This is Izzy

COLUMN: Meet Izzy, the Baker St. Cat

Local feline has lived a tumultuous life, now has the run of Nelson’s downtown core.

The next time you take a stroll through Nelson’s downtown core, watch out for an approximately 14-year-old grey, orange and white tortoiseshell domestic shorthair named Izzy, otherwise know to the local community as the Baker St. Cat.

The former street stray, who spends most of her time in the 300 to 400 block, has a propensity for delivering mangled mouse carcasses to business owners and meanders daily wherever she pleases, walking amidst pedestrians and routinely checking in at her favourite haunts.

“Izzy rules the roost,” Noreen Lynas of Cotton Creek Clothing told the Star. “She’ll challenge any dog, she’ll push the limits. I’ve seen her jump in the back of a delivery truck, climb into a kayak on the top of a car, she even jumped on the rumble seat of one of the cars at the Road Kings parade. She’s a character. Everybody knows her.”

She’s also seen Izzy communing with the buskers and panhandlers on Baker St.

“I’ve seen it where the buskers are playing in the amenity area, and Izzy will come check out the guitar case, sniff around, then she’ll just sit and listen.”
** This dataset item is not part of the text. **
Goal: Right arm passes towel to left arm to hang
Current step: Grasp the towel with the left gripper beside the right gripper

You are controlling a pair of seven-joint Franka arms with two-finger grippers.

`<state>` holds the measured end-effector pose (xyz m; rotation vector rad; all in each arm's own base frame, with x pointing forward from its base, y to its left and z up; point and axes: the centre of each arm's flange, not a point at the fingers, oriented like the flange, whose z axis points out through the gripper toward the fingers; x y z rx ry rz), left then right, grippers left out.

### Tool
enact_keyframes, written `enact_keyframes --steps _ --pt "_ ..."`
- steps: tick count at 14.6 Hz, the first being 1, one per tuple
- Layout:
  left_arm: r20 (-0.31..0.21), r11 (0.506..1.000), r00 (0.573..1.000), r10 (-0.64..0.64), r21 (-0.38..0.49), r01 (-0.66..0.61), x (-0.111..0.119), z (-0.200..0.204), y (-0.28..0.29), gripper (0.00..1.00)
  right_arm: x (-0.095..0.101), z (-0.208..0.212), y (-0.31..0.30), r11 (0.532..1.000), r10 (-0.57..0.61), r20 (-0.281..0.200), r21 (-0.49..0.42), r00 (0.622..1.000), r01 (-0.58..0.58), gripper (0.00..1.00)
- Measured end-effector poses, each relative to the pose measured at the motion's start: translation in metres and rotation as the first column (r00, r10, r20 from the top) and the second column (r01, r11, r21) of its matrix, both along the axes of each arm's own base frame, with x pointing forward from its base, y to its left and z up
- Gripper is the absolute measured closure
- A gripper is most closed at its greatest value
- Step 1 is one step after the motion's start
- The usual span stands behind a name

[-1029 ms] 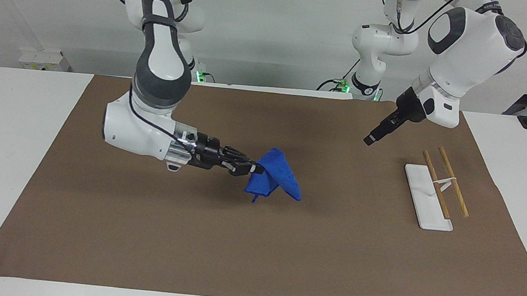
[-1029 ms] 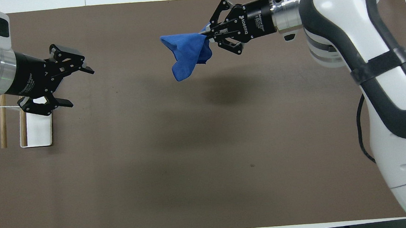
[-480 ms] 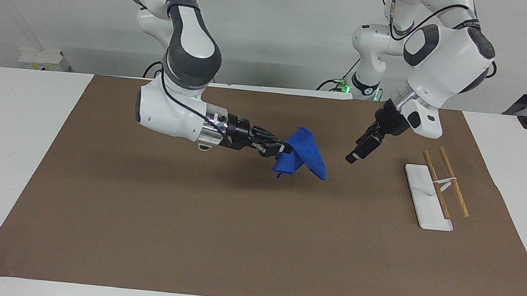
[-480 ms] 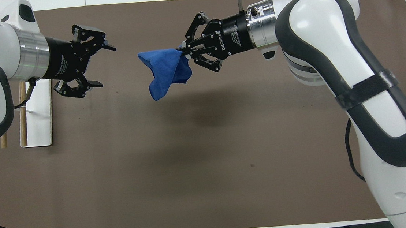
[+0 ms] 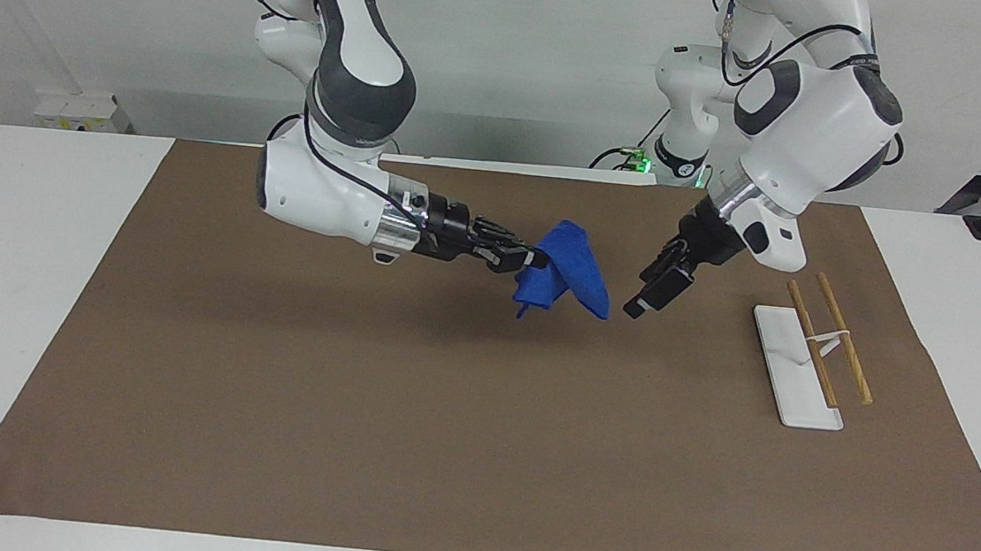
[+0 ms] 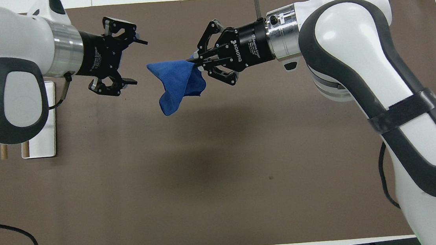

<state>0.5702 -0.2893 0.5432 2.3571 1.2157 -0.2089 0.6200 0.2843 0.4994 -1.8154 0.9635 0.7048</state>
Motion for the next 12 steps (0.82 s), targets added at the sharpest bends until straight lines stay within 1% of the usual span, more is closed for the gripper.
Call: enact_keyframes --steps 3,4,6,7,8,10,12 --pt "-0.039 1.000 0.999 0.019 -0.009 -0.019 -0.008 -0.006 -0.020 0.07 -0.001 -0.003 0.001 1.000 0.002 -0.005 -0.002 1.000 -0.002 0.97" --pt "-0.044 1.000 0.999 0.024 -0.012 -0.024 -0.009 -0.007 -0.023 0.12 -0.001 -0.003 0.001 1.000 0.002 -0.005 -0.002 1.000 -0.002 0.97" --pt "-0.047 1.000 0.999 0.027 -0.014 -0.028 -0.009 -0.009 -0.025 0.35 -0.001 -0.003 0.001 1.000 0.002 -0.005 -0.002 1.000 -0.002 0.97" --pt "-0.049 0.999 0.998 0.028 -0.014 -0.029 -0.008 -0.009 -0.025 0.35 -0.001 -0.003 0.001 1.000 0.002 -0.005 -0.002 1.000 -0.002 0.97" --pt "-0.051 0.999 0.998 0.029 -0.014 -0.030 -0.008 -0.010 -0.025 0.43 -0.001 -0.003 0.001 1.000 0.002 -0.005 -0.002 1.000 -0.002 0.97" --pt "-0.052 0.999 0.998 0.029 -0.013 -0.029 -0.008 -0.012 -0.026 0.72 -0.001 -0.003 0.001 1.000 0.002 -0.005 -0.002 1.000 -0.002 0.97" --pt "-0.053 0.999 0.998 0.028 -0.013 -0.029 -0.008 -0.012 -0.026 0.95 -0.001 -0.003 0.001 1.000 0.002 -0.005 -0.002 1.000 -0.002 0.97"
Lynas first made Izzy’s acquaintance just shy of a decade ago, when she was in her former location in the 300 block. She’s now at 488 Baker. Izzy’s former local owner was an RCMP officer who rescued her from the middle of the highway on a rainy night—her life before that is a mystery—but she had since struck out to forge her own path. She now routinely sleeps at Cotton Creek Clothing.

“She just sort of showed up one day. I had this tin of food for her and I didn’t want to leave it outside so I brought it inside and sure enough she showed up looking for food and stayed.”

Otter Books manager Samara Nicoll told the Star they’ve been missing Izzy since Cotton Creek Clothing moved down the street, because she comes by less often.

“Izzy used to walk over every day and hang out with us. Sometimes the whole day she’d sit on one of the chairs, or in the window, and then she’d go searching for mice. I had a really nice rapport with her, and I would scratch her head while she sat in my lap and purred.”

Nicoll was forced one day to sweep up a bird Izzy dragged in and left for dead. Her favourite story about Izzy’s hunts, though, involves a panicked but savvy chipmunk who escaped her clutches.

“She chased this chipmunk in here and it survived because it hid behind a book shelf for two days, back between the journals and art books. We’d see it every now and then, and eventually he got out. I think he must’ve survived by eating gum off the carpet or something.”

Though she was foiled that time, Niccol said Izzy is a “huntress”.

“She sits in our back office during that time of year when mice start coming out and waits there in her little hunter pose. “

Another of Izzy’s favourite places to visit is Poulin Agencies, where insurance broker Karen Miller said Izzy routinely “guards the door” or “just hangs out”. Phoenix Computers’ Scott Newland told the Star he can’t remember a time during his ten years at his location that she hasn’t been there.

“She patiently waits at the door for people to let her in or out,” said Newland. “She likes to climb on the printer boxes where she can sit high and say hi to people as they come in. She’s pleasant with most people, but if she’s in a snit—and you can usually tell—it might be a good idea to steer away the small kid approaching her.”

And though she has a reputation for being a bit testy, Newland believes that’s a necessary survival tactic.

“She has to be that way. I know she’s loved and looked after and most people seem to know her. More often than not they’ll recognize her and pet her. It’s rare she’s not friendly.”

And Lynas said Izzy is perfectly capable of taking care of herself.

“We’ve had so many people pick her up, bring her by saying ‘we found your cat in the middle of the road’ and we just tell them ‘she’ll be fine’. I’ve seen her wait for a stoplight with the pedestrians, then walk with them. So she knows how to cross a street.”

Newland put it another way: “I don’t want to call her a street cat, but she’s a cat with a lot of freedom.”